• _Work to be completed_
Where does the word "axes" occur in the data below? Copy each line that holds it.
::: Stored data
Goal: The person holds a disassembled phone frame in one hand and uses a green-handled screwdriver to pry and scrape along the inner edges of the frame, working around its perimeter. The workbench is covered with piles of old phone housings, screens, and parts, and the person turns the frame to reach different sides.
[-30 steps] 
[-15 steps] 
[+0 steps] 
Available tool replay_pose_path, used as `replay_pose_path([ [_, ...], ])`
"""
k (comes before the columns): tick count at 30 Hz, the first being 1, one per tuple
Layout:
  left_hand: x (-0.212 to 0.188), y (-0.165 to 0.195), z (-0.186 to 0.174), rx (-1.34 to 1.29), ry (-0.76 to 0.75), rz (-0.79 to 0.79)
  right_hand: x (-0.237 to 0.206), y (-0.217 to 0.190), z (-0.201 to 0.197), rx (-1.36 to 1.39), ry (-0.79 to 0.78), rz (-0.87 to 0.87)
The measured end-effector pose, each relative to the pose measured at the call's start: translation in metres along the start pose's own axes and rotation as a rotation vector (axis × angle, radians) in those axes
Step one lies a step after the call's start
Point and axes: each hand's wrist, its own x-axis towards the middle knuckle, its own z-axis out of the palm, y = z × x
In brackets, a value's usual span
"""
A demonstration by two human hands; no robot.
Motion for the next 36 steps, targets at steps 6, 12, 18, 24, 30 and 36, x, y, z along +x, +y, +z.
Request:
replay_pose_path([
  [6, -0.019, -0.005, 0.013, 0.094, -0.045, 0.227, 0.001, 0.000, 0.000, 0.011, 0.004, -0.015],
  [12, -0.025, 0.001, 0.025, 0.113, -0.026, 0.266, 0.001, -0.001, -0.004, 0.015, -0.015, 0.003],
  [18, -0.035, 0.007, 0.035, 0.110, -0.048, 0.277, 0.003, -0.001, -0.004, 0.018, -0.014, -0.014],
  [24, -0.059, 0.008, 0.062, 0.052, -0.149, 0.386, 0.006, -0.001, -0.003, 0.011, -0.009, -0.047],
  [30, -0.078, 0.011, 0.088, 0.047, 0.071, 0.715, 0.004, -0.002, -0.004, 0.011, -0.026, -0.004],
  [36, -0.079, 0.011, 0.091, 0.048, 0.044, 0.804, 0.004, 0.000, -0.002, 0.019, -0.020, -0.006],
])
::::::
• _Solution to this exercise_
The measured end-effector pose, each relative to the pose measured at the call's start: translation in metres along the start pose's own axes and rotation as a rotation vector (axis × angle, radians) in those axes
Point and axes: each hand's wrist, its own x-axis towards the middle knuckle, its own z-axis out of the palm, y = z × x

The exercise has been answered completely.